Copulas.jl + Turing.jl - numerical stability?

Hi all,

I am a big fan of both libraries, but when I try to include copulas in probabilistic (Turing) models, I often get errors related to quantities being out of bounds.

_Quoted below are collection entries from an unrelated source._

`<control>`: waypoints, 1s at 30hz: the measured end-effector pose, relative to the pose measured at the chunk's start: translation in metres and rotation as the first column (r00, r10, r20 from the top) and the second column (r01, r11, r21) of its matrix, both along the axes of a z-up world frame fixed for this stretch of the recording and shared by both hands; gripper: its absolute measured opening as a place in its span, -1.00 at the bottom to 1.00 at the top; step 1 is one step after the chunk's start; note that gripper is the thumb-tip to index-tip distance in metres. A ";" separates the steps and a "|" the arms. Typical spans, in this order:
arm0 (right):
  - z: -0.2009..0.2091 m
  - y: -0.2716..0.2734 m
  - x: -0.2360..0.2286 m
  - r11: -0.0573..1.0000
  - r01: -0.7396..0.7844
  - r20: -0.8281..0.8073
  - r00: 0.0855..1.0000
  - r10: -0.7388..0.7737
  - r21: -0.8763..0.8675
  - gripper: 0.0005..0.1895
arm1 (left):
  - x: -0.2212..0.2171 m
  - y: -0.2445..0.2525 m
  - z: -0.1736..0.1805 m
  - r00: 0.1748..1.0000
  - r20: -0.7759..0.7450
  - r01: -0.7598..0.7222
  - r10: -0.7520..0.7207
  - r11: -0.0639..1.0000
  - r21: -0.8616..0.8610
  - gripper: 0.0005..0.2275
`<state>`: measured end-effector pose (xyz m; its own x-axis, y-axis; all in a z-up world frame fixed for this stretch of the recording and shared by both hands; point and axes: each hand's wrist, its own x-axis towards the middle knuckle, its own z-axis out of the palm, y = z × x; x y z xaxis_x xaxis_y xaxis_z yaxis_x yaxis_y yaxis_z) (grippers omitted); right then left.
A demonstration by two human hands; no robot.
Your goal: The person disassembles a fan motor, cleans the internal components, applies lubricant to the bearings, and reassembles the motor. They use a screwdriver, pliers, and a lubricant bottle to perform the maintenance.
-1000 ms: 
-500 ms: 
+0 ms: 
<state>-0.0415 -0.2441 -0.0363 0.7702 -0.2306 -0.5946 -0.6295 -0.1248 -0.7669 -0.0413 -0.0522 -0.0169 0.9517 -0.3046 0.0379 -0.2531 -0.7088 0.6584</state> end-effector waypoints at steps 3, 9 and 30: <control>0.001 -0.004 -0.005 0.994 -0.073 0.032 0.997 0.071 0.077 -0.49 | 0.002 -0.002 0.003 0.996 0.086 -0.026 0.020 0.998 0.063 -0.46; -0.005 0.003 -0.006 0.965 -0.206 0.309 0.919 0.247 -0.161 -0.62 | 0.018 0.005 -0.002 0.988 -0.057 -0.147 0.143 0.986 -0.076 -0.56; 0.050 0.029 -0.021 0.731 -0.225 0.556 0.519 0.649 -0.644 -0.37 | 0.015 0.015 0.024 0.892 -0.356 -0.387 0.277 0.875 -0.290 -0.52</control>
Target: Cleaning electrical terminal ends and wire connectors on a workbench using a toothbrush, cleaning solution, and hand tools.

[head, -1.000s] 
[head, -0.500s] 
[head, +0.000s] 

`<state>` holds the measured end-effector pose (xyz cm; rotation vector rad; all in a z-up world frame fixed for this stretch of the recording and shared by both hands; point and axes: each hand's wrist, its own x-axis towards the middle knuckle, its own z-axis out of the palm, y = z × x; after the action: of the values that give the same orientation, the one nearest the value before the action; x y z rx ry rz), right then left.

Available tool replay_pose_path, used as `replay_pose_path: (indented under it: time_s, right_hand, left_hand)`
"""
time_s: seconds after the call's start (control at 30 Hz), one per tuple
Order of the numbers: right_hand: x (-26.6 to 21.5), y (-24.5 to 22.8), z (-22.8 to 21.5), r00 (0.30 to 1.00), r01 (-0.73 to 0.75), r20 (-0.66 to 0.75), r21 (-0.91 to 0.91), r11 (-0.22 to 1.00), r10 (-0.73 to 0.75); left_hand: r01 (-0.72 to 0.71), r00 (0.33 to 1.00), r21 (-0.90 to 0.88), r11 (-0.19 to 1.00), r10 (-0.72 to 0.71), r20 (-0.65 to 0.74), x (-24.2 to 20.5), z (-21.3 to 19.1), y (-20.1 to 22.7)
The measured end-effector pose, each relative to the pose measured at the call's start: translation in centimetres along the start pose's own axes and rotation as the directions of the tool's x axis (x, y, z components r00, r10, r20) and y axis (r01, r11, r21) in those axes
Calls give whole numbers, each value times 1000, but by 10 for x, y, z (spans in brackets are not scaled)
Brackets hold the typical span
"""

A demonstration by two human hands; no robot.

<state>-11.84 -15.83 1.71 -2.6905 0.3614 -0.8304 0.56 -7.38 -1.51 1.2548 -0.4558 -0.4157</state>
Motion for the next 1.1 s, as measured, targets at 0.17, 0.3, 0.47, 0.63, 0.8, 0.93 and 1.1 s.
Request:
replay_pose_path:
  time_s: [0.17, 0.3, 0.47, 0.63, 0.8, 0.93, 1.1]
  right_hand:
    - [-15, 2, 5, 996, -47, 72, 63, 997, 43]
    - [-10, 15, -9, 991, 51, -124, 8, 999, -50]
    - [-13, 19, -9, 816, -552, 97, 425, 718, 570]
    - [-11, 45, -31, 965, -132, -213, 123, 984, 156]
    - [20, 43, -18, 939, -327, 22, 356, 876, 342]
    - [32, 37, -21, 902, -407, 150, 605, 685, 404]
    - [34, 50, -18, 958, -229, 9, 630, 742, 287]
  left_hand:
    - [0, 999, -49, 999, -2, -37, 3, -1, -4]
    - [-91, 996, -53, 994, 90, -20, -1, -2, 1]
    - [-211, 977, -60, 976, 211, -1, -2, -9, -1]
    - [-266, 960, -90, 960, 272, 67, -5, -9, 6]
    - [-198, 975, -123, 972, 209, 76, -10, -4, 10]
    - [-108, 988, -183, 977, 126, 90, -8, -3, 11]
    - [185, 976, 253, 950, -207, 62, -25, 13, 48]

I have included a simple example below.

The below Turing model runs fine :slight_smile:

using Distributions, Random, Copulas

μ₁_prior = Normal(3.0, 1/2)
σ₁_prior = Normal(0, 1/2) |> dist -> truncated(dist, lower = 0) 

μ₂_prior = Normal(1.15, 1/3)
σ₂_prior = Normal(0, 1/3) |> dist -> truncated(dist, lower = 0) 

ρ_prior = Normal(-1/3, 1/4) |> dist -> truncated(dist, lower = -1, upper = 1)

@model function multi_var_meas_error(; x_meas, ϵ::Float64)
    # starting points (priors)
    ρ ~ ρ_prior
    μ₁ ~ μ₁_prior; σ₁ ~ σ₁_prior
    μ₂ ~ μ₂_prior; σ₂ ~ σ₂_prior
    
    # Likelihood
    # Defining marginal distributions and copula
    Σ = [
        σ₁^2            ρ * σ₁ * σ₂  
        ρ * σ₁ * σ₂     σ₂^2
    ]
    
    # For numerical stability, and a positive-definite covariance matrix:
    Σ = [i == j ? Σ[i, j] + eps() : Σ[i, j] for i ∈ 1:2, j ∈ 1:2]
    
    # The input x_meas includes the measurement error ϵ
    # Estimate the true levels without the measurement error
    x₁ ~ Normal(x_meas[1], ϵ) |> d -> truncated(d, lower = 0)
    x₂ ~ Normal(x_meas[2], ϵ) |> d -> truncated(d, lower = 0)
    
    Turing.@addlogprob! logpdf(
        MvNormal([μ₁, μ₂], Σ), 
        [x₁, x₂])

    # Turing.@addlogprob! logpdf(
    #     SklarDist(
    #         GaussianCopula(Σ),
    #         (Normal(μ₁, σ₁) |> d -> truncated(d, lower = 0), 
    #         Normal(μ₂, σ₂) |> d -> truncated(d, lower = 0))
    #     ),    
    #     [x₁, x₂])
end

n_draws = 1_000; n_warmup = 10_000; n_chains = 4; target_acc = 0.65;
mcmc_sampler = Turing.NUTS(n_warmup, target_acc)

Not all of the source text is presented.